Segment Start: Dataset excerpt

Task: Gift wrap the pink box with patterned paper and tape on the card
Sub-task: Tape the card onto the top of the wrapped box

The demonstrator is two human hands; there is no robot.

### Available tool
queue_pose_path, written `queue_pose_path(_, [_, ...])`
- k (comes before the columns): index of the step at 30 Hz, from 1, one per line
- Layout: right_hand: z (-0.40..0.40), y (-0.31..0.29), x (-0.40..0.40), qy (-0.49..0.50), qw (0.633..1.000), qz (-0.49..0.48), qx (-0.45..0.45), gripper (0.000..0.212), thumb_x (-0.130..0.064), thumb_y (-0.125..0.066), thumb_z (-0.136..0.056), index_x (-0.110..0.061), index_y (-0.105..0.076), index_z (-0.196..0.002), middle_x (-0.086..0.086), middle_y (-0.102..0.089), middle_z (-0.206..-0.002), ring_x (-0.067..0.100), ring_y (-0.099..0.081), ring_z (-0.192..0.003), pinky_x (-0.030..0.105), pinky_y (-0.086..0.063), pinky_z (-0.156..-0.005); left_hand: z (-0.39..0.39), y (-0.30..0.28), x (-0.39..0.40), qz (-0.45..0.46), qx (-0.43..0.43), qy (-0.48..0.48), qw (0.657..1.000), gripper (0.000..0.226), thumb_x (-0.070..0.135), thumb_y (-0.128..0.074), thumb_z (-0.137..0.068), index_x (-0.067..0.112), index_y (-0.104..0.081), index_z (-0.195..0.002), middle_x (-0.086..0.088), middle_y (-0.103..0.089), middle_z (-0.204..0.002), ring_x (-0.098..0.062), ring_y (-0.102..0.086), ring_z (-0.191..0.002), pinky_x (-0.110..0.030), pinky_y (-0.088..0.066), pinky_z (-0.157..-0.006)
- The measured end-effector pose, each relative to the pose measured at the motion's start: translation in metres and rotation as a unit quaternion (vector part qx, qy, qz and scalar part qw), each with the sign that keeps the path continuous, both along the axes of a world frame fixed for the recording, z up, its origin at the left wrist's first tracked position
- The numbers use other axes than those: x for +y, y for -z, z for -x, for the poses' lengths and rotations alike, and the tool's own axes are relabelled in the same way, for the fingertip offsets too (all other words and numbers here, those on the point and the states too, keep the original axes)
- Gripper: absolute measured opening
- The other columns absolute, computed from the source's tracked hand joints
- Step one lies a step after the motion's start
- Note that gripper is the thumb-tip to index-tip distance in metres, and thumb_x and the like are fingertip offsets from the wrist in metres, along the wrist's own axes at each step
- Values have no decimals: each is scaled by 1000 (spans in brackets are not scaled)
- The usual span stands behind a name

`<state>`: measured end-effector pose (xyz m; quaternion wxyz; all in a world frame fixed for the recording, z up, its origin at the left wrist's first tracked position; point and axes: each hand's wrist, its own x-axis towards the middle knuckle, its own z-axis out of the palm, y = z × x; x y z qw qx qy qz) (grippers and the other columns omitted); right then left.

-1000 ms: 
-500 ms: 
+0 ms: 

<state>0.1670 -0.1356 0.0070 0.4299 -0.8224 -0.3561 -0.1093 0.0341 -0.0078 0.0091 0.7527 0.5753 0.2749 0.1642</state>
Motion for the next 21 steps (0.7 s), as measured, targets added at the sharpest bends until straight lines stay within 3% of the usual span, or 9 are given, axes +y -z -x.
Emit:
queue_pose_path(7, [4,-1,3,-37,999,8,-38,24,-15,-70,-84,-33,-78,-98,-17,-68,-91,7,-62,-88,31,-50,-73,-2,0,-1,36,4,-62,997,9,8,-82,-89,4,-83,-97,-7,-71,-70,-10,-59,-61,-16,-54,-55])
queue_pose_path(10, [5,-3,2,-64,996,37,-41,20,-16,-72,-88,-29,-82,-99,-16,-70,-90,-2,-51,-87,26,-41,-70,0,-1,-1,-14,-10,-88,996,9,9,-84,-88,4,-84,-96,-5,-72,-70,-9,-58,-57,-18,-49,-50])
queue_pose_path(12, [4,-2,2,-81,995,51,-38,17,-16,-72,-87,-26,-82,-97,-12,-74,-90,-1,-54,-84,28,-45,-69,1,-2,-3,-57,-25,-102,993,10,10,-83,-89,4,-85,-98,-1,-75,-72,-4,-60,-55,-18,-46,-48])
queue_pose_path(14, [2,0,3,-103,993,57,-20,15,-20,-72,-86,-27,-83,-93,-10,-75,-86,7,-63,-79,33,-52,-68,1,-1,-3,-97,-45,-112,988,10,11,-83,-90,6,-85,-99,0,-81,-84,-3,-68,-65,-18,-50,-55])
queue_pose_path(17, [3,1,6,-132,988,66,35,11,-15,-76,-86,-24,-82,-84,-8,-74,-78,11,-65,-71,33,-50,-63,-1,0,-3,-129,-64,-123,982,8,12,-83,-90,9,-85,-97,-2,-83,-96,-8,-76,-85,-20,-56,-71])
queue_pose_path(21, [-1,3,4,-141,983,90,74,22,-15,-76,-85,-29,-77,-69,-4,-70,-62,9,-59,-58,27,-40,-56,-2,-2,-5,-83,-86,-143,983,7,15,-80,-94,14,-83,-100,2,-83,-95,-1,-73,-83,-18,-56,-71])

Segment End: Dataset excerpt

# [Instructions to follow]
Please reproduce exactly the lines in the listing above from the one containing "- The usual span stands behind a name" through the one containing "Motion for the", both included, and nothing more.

# [Response box]
- The usual span stands behind a name

`<state>`: measured end-effector pose (xyz m; quaternion wxyz; all in a world frame fixed for the recording, z up, its origin at the left wrist's first tracked position; point and axes: each hand's wrist, its own x-axis towards the middle knuckle, its own z-axis out of the palm, y = z × x; x y z qw qx qy qz) (grippers and the other columns omitted); right then left.

-1000 ms: 
-500 ms: 
+0 ms: 

<state>0.1670 -0.1356 0.0070 0.4299 -0.8224 -0.3561 -0.1093 0.0341 -0.0078 0.0091 0.7527 0.5753 0.2749 0.1642</state>
Motion for the next 21 steps (0.7 s), as measured, targets added at the sharpest bends until straight lines stay within 3% of the usual span, or 9 are given, axes +y -z -x.

Nothing else is needed to complete the answer.